Even if you’re an amazing saver, sometimes you just don’t have cash on hand at the exact moment when you really need it. For example, what if your dream home comes on the market at the right price, but your money is tied up in equity in your current home? How can you make a down payment before your own home sells?
Here’s another common scenario: You need to move across the country for a new job. How do you get in the door of a new home before you’re able to tie up loose ends where you used to live?
Or you might just have discovered the greatest real estate deal at auction—how do you get the cash you need quickly?
There are plenty of circumstances where you have to move quickly to secure a deal. And sometimes getting ahold of liquid assets or long-term funding doesn’t happen as quickly as you need it to.
In these instances, interim funding options, like a bridge loan, can help you get the money you need to get things done.

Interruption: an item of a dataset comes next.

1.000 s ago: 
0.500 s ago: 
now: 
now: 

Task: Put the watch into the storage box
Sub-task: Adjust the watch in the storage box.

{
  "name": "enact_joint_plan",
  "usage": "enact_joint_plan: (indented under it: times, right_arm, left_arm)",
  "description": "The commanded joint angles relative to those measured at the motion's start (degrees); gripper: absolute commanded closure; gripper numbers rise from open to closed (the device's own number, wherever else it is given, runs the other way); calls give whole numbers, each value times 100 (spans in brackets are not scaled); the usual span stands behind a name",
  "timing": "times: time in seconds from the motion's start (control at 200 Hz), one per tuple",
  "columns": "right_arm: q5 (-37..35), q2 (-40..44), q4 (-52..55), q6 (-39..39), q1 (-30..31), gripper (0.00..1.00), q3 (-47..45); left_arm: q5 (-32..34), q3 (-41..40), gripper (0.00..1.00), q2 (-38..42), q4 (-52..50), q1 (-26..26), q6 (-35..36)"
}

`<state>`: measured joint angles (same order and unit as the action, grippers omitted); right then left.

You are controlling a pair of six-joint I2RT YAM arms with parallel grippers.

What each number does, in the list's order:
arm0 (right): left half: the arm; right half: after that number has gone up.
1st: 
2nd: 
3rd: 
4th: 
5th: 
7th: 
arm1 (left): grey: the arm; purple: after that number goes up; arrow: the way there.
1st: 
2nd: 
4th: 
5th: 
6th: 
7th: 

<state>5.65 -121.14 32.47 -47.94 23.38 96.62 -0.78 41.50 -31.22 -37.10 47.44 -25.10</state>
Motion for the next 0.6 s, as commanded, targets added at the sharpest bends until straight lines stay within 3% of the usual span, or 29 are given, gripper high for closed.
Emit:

Let’s dig a little deeper into how bridge loans work: What the rates are, the pros and cons, and an alternative source of funding you may have overlooked.
What is a Bridge Loan?
A bridge loan, also known as a swing loan, gap financing, or interim financing, is a temporary loan that bridges the gap between the down payment of a new property and the mortgage balance of your previous home.
They tend to have a six to 12-month payoff period and come with higher interest rates than other types of loans. Basically, a bridge loan is a short-term loan taken out by a homeowner against their current property in order to finance the purchase of a new property.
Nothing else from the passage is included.